# On reflex/deflex longbows



## Swiftspeed10 (Nov 9, 2007)

Been shooting recurves my whole life but just wondering if a reflex/deflex longbow of good quality is a big difference, big jump from shooting a traditional recurve. What would the differences in feel/shooting be?

Would it be significant?


----------



## Bobman (Dec 18, 2004)

its different but in a good way I have one and go back and forth between it and my recurve without missing a beat. Its did take a week or so to get the hang of it mines a quillian longhunter at 68 lbs and I really enjoy it. 

My recurve is a quillian canebrake around the same weight I liked it so much Dan talked me into one of his longbows.

If you could find a good used one you would have a great bow.


----------



## mossanimal (Apr 19, 2009)

I just finished this one from a David Knight blank (www.primalneedsarchery.com) and it is truly awesome.

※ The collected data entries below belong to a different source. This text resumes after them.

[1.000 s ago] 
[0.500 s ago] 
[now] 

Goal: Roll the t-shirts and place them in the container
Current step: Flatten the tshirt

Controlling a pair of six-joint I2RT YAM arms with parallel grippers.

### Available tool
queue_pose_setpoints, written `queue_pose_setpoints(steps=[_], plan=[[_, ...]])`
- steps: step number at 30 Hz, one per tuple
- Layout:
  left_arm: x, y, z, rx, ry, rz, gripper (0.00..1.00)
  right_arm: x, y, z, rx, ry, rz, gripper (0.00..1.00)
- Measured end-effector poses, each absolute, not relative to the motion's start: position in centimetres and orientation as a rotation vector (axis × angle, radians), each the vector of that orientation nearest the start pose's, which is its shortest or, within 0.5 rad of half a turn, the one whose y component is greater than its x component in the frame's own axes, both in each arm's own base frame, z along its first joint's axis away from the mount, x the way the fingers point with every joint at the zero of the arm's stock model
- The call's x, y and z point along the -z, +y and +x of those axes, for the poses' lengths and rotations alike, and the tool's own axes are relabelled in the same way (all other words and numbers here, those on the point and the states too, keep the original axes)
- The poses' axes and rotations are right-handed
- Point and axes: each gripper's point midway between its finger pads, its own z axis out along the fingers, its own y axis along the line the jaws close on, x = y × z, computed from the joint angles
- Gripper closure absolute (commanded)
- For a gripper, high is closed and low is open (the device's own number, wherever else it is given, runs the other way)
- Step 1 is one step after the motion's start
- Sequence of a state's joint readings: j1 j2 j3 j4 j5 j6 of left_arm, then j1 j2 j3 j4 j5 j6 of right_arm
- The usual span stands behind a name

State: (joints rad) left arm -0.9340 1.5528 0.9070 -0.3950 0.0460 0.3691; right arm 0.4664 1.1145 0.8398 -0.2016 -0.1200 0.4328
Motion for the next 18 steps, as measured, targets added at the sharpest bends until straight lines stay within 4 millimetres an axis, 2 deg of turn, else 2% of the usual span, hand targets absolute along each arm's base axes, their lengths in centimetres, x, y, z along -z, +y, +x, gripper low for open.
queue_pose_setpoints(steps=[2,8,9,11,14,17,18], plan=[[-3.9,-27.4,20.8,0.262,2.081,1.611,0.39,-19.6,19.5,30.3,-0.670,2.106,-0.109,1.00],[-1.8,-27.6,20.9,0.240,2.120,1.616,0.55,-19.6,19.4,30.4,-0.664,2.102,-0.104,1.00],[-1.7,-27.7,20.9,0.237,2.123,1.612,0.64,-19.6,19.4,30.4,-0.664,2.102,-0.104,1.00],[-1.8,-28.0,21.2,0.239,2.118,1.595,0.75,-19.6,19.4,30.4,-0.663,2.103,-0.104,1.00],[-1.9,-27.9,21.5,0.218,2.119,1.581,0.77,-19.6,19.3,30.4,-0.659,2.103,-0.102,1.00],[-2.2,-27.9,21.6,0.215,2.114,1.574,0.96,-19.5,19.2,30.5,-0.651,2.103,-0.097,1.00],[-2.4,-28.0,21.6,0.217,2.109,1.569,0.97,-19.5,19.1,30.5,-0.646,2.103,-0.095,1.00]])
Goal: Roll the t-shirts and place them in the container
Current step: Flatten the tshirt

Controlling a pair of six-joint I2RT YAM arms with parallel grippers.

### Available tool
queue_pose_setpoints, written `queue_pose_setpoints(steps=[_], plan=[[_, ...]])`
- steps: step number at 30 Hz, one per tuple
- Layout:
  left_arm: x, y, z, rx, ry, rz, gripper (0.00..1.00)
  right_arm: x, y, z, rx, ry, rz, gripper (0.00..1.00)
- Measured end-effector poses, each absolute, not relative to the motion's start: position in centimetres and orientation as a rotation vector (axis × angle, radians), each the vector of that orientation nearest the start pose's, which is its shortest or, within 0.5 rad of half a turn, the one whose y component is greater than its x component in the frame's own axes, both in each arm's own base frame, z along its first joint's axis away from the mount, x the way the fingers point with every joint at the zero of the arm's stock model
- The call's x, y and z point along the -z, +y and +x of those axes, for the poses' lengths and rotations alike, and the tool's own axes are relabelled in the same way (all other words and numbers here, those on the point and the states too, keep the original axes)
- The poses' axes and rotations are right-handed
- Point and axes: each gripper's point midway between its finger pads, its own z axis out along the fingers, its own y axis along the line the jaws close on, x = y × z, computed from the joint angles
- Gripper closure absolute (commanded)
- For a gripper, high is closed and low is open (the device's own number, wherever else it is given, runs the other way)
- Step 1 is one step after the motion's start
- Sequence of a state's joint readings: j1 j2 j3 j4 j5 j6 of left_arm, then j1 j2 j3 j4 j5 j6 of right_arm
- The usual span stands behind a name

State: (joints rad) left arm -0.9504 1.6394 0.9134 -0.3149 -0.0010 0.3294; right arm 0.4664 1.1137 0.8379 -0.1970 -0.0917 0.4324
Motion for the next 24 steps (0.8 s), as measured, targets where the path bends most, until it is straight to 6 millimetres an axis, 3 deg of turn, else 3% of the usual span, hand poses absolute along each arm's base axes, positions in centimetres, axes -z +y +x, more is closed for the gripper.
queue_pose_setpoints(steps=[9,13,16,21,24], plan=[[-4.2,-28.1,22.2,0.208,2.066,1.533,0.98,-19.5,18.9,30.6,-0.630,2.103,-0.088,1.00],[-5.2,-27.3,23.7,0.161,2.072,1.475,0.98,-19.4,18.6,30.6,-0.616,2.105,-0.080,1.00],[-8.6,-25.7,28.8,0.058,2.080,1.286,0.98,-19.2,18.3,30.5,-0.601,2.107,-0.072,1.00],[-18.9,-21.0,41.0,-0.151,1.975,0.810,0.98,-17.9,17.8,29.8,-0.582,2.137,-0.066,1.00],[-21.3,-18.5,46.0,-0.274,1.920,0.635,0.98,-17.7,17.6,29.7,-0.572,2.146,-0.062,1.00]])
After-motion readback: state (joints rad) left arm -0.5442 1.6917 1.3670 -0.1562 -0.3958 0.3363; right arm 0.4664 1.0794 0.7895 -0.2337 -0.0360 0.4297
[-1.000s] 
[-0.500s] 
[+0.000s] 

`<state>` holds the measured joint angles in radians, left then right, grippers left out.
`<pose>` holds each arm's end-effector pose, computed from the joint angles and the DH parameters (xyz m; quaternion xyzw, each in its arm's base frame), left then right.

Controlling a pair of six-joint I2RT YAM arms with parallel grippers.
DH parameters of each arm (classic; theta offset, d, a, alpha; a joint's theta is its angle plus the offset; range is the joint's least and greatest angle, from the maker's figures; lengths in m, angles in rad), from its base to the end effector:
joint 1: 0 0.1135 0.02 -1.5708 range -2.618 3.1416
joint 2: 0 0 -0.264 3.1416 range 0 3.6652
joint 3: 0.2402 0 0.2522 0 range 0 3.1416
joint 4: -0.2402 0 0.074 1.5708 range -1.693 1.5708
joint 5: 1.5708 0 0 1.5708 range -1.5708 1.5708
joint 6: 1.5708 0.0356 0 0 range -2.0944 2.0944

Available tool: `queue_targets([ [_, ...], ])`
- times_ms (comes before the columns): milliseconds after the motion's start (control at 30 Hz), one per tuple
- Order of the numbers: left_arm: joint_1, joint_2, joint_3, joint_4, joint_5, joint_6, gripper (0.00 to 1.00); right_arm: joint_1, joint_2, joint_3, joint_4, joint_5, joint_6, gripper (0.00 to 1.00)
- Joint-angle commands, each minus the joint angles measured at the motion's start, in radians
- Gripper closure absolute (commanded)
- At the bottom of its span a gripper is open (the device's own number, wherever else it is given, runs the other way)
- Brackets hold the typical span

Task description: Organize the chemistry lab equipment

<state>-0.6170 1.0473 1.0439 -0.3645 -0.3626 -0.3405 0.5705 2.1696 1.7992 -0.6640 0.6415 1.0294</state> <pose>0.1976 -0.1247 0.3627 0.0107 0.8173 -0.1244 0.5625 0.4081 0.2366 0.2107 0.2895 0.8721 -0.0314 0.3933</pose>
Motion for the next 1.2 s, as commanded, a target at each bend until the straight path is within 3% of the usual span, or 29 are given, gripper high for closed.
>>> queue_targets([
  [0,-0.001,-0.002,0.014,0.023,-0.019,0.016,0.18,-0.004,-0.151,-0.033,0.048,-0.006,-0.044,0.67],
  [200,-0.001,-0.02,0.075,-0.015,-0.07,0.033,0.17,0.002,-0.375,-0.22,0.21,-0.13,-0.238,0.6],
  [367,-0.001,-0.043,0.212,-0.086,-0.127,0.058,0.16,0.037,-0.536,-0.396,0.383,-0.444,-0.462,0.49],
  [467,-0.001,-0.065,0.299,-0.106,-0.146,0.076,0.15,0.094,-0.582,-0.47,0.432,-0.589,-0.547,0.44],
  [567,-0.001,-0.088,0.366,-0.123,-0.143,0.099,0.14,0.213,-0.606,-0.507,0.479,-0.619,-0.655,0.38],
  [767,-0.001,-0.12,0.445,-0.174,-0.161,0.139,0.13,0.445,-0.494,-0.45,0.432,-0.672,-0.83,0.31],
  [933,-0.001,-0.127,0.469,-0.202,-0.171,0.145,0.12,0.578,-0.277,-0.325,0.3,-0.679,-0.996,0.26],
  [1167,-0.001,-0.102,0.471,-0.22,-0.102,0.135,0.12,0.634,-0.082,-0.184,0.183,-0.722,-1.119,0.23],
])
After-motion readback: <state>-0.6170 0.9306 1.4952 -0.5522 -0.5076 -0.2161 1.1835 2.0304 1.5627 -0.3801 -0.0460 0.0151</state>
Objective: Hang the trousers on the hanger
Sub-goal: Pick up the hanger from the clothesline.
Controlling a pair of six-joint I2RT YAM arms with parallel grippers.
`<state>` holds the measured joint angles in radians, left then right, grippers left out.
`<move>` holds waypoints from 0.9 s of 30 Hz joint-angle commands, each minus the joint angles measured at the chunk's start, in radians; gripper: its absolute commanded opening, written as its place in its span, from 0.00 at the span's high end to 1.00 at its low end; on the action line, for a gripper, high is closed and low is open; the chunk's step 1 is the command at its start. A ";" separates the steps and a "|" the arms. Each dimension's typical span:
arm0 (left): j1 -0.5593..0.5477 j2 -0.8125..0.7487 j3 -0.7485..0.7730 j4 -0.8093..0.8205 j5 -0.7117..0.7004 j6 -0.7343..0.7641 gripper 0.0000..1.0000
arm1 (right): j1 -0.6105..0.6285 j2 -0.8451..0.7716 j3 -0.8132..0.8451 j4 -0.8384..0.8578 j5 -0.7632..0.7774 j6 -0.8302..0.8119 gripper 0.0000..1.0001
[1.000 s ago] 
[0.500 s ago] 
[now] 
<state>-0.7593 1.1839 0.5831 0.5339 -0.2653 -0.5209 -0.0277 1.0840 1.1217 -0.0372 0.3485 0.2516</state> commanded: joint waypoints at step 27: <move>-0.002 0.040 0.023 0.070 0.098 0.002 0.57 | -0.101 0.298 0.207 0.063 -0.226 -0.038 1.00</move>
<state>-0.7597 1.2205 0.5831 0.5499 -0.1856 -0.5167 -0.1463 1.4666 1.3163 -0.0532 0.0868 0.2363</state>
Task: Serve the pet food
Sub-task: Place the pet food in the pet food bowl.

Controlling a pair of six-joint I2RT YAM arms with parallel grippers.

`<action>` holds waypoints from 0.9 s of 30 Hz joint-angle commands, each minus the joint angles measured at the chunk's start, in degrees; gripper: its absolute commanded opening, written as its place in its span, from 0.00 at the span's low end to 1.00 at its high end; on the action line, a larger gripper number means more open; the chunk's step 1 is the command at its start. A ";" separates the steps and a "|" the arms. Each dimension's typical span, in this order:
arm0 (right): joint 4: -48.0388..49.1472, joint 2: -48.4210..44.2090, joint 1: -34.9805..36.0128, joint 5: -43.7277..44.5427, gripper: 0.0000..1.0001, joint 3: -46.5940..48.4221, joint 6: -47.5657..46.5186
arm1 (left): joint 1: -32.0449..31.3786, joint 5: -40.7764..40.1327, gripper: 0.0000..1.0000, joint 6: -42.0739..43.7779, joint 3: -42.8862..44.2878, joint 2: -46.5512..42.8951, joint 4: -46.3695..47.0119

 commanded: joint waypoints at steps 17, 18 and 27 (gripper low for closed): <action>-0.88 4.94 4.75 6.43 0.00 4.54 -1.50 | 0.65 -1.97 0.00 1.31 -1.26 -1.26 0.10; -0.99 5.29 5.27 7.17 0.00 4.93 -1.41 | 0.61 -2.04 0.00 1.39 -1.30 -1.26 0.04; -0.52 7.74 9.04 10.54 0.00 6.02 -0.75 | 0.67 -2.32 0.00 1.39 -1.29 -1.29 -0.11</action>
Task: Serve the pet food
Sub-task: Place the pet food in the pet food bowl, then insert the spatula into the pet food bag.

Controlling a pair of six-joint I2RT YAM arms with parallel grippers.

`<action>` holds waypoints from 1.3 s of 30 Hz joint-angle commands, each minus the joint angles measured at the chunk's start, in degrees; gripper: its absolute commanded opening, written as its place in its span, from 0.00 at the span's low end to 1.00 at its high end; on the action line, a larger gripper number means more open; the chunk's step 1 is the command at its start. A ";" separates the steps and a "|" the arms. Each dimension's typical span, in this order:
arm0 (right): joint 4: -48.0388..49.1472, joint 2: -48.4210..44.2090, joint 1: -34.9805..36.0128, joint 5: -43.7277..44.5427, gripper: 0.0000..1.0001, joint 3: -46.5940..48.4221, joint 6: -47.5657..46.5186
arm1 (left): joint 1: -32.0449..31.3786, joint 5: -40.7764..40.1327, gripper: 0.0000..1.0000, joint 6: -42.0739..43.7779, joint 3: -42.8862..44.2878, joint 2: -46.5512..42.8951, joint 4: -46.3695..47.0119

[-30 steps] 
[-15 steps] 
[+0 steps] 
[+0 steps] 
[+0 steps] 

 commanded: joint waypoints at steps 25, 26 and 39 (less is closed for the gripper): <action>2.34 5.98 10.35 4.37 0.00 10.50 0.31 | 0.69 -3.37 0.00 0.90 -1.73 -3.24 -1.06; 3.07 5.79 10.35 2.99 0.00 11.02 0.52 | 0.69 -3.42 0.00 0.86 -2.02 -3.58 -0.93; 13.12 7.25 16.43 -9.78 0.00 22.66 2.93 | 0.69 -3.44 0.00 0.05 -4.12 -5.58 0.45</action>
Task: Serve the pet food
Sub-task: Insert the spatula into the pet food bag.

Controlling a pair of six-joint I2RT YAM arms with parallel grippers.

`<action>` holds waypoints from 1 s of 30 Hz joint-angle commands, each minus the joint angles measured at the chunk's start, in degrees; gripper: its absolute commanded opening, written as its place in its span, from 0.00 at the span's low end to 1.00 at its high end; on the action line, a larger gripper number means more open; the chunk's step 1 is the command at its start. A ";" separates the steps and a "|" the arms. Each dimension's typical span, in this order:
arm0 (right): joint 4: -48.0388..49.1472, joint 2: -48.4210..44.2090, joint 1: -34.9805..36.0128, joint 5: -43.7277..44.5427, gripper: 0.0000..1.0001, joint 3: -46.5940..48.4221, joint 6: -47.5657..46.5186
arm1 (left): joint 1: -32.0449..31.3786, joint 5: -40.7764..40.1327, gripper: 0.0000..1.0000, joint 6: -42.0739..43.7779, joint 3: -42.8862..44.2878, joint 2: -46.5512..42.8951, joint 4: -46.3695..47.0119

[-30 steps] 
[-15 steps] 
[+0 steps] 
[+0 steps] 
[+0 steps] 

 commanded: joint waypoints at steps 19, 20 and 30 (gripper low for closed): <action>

Very quiet without silencers and really launches an arrow.... and shorter than other longbow designs.


----------



## BowmanJay (Jan 1, 2007)

That is almost a recurve by definition if the string touches the limbs. I dont find any difference in shooting my deflex/reflex LB's vise a recurve.


----------



## mossanimal (Apr 19, 2009)

not a recurve... the string doesn't touch the limbs. It is considered a 'high r/d' design. Recurve tips are way more flipped back.

anyway... for the money, David makes one of the finest r/d longbows I've seen. And his website is beautiful.


----------



## troutfly (Jul 13, 2007)

*The difference*

The differences are these:
I have been shooting traditional equipment since I was 5. I am now 37, and while I am no expert, I do feel as though I have a bit of experience in this category. I started off shooting recurves until I was 28 years old. I bought my first hybrid longbow (reflex/deflex) a few years ago and this is what I found......The modern day longbow has come a long way from years past. The new "hybrid" designs allow for a much faster, smoother and quieter bow. Now, you can get longbows that aren't really even that "long". Lengths of 52" up to 68" are standard depending on what you need the bow for. Recurves are great shooters for sure but, for me, they lack that "feel" that I only get from my longbow. Plus, limb twist is much likelier to happen with the thinner limbs found on recurves. In my opinion, longbows are overall, much more quiet and forgiving to shoot that the average recurve. That is not to say that top bowyers like Black Widow, Blacktail Bows and many others don't make a recurve that performs, because their bows are at the top of the game. Put the same manufacturers longbow and recurve side by side and see which one you like better. You have got to check out Striker bows for sure. I just bought a Striker "Stinger" 1 pc. and it absolutely rocks! Moderately priced too. Longbows are the ticket for me.


----------



## steve morley (Dec 24, 2005)

I shoot IFAA legal ('D' shape when strung) R/D Longbow the handle tends to more of just a locator grip compared to Recurve and feels lighter in the hand but with improvements of materials over the last 15 years the Longbow performance gap has closed up on Recurve.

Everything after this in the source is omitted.